* WHAT NEEDS TO BE DONE: Would you please repeat all of the data exactly, omitting the pictures?

------ MATERIAL TO PROCESS ------

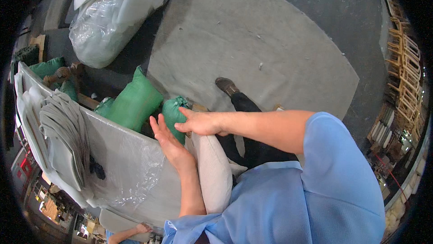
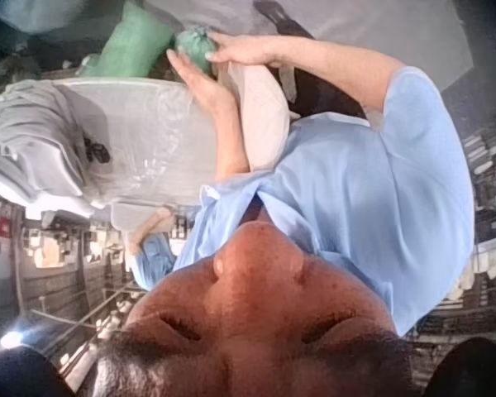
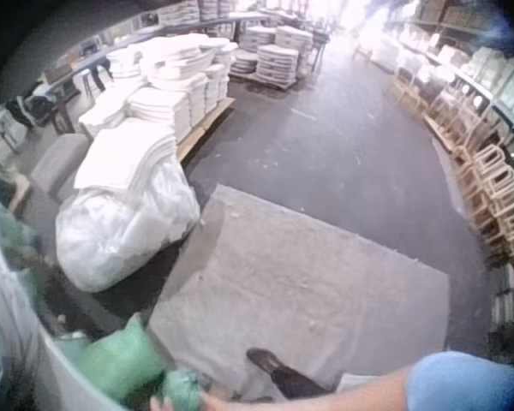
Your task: The person inserts white foam inserts into gray fabric covers and places the finished cushions on a stack. The person works at a table in a warehouse with another worker nearby performing similar tasks.
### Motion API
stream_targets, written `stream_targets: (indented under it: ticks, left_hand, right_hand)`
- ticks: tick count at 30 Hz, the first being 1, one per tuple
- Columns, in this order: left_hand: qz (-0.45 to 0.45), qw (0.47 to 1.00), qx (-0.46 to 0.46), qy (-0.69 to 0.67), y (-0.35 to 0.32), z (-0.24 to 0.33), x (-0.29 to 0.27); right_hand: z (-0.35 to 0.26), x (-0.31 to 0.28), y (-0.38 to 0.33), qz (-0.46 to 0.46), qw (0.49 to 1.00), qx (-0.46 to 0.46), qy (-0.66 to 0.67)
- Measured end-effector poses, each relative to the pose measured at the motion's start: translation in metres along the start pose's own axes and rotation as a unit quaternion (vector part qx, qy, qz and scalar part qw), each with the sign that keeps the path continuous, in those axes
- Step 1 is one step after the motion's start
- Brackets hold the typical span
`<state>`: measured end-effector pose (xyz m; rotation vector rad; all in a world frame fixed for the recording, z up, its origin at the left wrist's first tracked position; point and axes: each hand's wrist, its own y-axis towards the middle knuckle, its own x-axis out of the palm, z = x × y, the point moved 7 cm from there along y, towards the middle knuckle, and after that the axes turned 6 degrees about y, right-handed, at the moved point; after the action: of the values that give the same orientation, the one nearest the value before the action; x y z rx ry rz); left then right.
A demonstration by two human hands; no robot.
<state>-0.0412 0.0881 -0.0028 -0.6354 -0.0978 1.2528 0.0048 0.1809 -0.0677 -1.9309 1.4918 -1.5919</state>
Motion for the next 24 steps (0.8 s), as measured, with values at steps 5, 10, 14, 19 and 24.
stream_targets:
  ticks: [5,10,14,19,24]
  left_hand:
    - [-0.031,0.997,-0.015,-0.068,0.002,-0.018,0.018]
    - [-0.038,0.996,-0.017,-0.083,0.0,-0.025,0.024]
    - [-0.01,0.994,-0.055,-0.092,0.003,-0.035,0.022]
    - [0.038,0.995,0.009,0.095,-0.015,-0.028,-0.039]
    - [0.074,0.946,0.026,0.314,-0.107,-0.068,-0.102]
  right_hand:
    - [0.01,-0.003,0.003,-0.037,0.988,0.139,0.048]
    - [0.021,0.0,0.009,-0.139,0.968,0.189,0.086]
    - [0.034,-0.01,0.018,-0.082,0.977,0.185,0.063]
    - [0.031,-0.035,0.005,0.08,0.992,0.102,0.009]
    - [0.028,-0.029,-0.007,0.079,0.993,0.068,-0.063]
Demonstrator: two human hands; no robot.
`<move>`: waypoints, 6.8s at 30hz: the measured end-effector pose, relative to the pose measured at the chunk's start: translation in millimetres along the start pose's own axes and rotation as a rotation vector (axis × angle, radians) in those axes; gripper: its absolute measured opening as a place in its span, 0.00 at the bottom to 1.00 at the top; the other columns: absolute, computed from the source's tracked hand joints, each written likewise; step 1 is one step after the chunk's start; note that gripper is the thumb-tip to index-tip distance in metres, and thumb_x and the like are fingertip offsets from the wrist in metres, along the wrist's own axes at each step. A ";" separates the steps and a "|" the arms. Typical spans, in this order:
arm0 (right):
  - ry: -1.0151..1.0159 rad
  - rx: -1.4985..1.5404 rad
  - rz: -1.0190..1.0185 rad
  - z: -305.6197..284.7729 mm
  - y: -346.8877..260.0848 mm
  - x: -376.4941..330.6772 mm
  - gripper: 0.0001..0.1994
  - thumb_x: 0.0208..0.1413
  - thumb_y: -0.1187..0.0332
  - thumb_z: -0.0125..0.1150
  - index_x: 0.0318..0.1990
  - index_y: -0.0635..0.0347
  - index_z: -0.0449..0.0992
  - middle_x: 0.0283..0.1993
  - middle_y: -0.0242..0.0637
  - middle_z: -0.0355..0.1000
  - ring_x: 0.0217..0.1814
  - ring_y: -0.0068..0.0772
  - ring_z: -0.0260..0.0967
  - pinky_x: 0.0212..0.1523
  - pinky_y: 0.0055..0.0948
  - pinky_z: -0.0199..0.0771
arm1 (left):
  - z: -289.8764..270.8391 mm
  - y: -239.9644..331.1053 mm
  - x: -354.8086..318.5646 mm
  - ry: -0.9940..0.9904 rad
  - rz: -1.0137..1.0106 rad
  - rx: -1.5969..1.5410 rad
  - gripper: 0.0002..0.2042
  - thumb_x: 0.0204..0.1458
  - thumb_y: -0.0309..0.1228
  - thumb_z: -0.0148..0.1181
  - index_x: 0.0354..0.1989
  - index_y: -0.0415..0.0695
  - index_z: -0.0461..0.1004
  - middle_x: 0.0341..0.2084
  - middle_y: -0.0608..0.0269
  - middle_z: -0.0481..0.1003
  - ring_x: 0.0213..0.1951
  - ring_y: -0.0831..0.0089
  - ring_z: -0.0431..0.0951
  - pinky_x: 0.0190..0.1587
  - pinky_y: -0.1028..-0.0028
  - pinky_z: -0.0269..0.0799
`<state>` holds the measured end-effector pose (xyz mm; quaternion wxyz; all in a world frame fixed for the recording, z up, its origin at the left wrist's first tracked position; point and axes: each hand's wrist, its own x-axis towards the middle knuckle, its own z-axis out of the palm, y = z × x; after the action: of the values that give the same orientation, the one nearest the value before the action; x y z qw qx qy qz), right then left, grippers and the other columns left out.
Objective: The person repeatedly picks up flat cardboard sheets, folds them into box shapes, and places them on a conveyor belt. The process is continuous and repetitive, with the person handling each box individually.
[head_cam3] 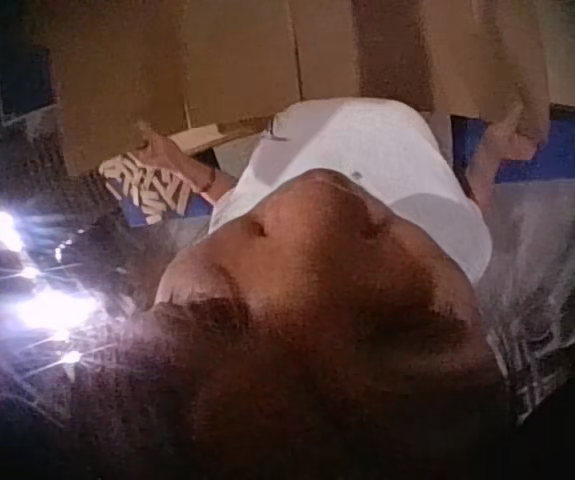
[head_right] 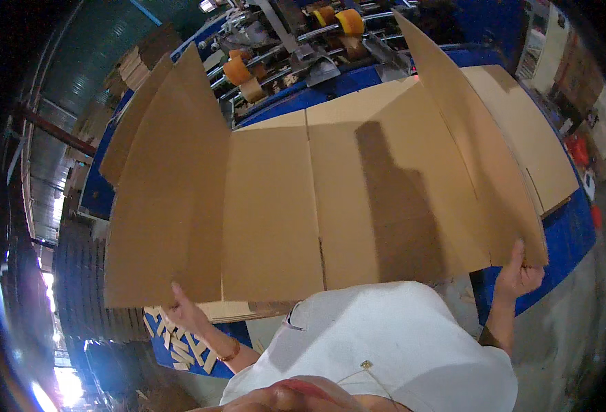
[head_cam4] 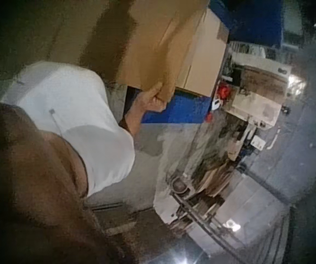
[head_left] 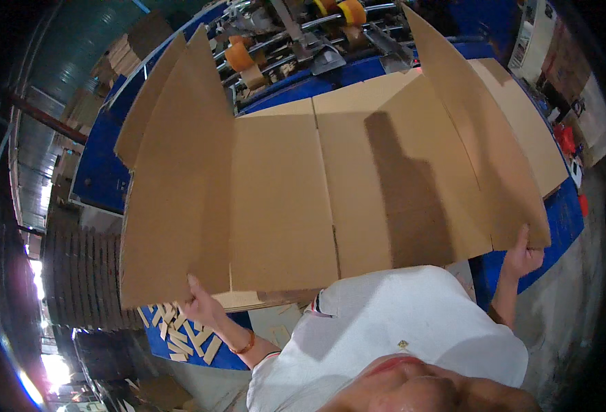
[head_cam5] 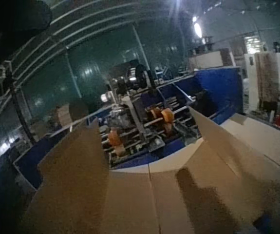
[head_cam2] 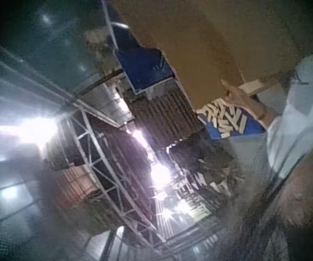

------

* RESULT OF THIS EXERCISE:
Your task: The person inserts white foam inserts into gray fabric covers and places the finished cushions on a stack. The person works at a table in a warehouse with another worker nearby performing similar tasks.
### Motion API
stream_targets, written `stream_targets: (indented under it: ticks, left_hand, right_hand)`
- ticks: tick count at 30 Hz, the first being 1, one per tuple
- Columns, in this order: left_hand: qz (-0.45 to 0.45), qw (0.47 to 1.00), qx (-0.46 to 0.46), qy (-0.69 to 0.67), y (-0.35 to 0.32), z (-0.24 to 0.33), x (-0.29 to 0.27); right_hand: z (-0.35 to 0.26), x (-0.31 to 0.28), y (-0.38 to 0.33), qz (-0.46 to 0.46), qw (0.49 to 1.00), qx (-0.46 to 0.46), qy (-0.66 to 0.67)
- Measured end-effector poses, each relative to the pose measured at the motion's start: translation in metres along the start pose's own axes and rotation as a unit quaternion (vector part qx, qy, qz and scalar part qw), each with the sign that keeps the path continuous, in those axes
- Step 1 is one step after the motion's start
- Brackets hold the typical span
`<state>`: measured end-effector pose (xyz m; rotation vector rad; all in a world frame fixed for the recording, z up, its origin at the left wrist's first tracked position; point and axes: each hand's wrist, its own y-axis towards the middle knuckle, its own x-axis out of the palm, z = x × y, the point moved 7 cm from there along y, towards the middle knuckle, and after that the axes turned 6 degrees about y, right-handed, at the moved point; after the action: of the values that give the same orientation, the one nearest the value before the action; x y z rx ry rz); left then right.
A demonstration by two human hands; no robot.
<state>-0.0412 0.0881 -0.0028 -0.6354 -0.0978 1.2528 0.0048 0.1809 -0.0677 -1.9309 1.4918 -1.5919</state>
Motion for the next 24 steps (0.8 s), as measured, with values at steps 5, 10, 14, 19 and 24.
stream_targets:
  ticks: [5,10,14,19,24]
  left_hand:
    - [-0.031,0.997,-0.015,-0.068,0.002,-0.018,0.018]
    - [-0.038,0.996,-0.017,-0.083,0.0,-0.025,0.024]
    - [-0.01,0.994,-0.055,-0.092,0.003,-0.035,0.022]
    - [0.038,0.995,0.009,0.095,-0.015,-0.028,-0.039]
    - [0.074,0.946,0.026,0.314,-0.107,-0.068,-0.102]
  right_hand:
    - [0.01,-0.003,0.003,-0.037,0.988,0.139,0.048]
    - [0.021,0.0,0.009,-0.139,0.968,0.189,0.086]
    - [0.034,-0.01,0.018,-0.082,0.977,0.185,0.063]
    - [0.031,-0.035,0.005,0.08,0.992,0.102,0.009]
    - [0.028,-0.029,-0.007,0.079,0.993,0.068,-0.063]
Demonstrator: two human hands; no robot.
`<move>`: waypoints, 6.8s at 30hz: the measured end-effector pose, relative to the pose measured at the chunk's start: translation in millimetres along the start pose's own axes and rotation as a rotation vector (axis × angle, radians) in those axes; gripper: its absolute measured opening as a place in its span, 0.00 at the bottom to 1.00 at the top; the other columns: absolute, computed from the source's tracked hand joints, each written likewise; step 1 is one step after the chunk's start; note that gripper is the thumb-tip to index-tip distance in metres, and thumb_x and the like are fingertip offsets from the wrist in metres, along the wrist's own axes at each step. A ";" separates the steps and a "|" the arms. Typical spans, in this order:
arm0 (right):
  - ry: -1.0151..1.0159 rad
  - rx: -1.4985..1.5404 rad
  - rz: -1.0190..1.0185 rad
  - z: -305.6197..284.7729 mm
  - y: -346.8877..260.0848 mm
  - x: -376.4941..330.6772 mm
  - gripper: 0.0001..0.1994
  - thumb_x: 0.0208..0.1413
  - thumb_y: -0.1187..0.0332
  - thumb_z: -0.0125..0.1150
  - index_x: 0.0318..0.1990
  - index_y: -0.0635..0.0347
  - index_z: -0.0449..0.0992
  - middle_x: 0.0283..0.1993
  - middle_y: -0.0242..0.0637
  - middle_z: -0.0355..0.1000
  - ring_x: 0.0217..0.1814
  - ring_y: -0.0068..0.0772
  - ring_z: -0.0260..0.0967
  - pinky_x: 0.0212..0.1523
  - pinky_y: 0.0055..0.0948
  - pinky_z: -0.0199..0.0771
arm1 (left):
  - z: -289.8764..270.8391 mm
  - y: -239.9644..331.1053 mm
  - x: -354.8086..318.5646 mm
  - ry: -0.9940..0.9904 rad
  - rz: -1.0137..1.0106 rad
  - rx: -1.5969..1.5410 rad
  - gripper: 0.0002..0.2042
  - thumb_x: 0.0204..0.1458
  - thumb_y: -0.0309..0.1228
  - thumb_z: -0.0148..0.1181
  - index_x: 0.0354..0.1989
  - index_y: -0.0415..0.0695
  - index_z: -0.0461..0.1004
  - middle_x: 0.0341..0.2084
  - middle_y: -0.0608..0.0269
  - middle_z: -0.0481..0.1003
  - ring_x: 0.0213..0.1951
  - ring_y: -0.0831..0.0089
  - ring_z: -0.0431..0.0951
  - pinky_x: 0.0190..0.1587
  - pinky_y: -0.1028..-0.0028
  - pinky_z: -0.0269..0.0799
`<state>` holds the measured end-effector pose (xyz mm; quaternion wxyz; all in a world frame fixed for the recording, z up, its origin at the left wrist's first tracked position; point and axes: each hand's wrist, its own x-axis towards the middle knuckle, its own z-axis out of the palm, y = z × x; after the action: of the values that give the same orientation, the one nearest the value before the action; x y z qw qx qy qz), right then left, grippers and the other columns left out.
Objective: The person repeatedly picks up flat cardboard sheets, folds them into box shapes, and places them on a conveyor belt. The process is continuous and repetitive, with the person handling each box individually.
[head_cam3] 
[head_right] 
[head_cam4] 
[head_left] 
[head_cam5] 
[head_cam2] 

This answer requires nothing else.